-- Exercise directions --
Pull out all lines from the listing below in which the word "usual" appears.
START Supplied material
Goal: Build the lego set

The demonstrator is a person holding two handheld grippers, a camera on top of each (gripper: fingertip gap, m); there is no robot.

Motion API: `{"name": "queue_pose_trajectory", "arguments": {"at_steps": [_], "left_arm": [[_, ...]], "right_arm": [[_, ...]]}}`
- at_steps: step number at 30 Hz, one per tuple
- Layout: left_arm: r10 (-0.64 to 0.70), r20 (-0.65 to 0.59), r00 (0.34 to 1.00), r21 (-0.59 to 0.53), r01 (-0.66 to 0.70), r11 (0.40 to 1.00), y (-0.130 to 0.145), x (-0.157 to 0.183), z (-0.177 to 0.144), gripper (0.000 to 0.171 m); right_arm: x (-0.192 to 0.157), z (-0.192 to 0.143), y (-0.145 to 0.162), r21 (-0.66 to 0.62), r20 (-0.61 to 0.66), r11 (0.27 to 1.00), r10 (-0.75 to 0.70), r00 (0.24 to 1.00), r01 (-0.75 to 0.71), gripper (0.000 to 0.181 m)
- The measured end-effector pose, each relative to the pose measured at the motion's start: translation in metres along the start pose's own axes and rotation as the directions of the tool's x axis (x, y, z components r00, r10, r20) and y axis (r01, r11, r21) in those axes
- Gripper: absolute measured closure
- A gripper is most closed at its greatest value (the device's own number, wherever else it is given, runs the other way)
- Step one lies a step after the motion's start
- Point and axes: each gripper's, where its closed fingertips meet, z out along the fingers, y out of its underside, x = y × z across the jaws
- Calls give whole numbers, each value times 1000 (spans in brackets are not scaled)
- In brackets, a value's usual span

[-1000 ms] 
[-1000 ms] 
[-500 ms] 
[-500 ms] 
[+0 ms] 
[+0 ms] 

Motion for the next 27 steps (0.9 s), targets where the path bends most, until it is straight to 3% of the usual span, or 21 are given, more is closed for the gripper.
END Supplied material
-- Response below --
- In brackets, a value's usual span
Motion for the next 27 steps (0.9 s), targets where the path bends most, until it is straight to 3% of the usual span, or 21 are given, more is closed for the gripper.

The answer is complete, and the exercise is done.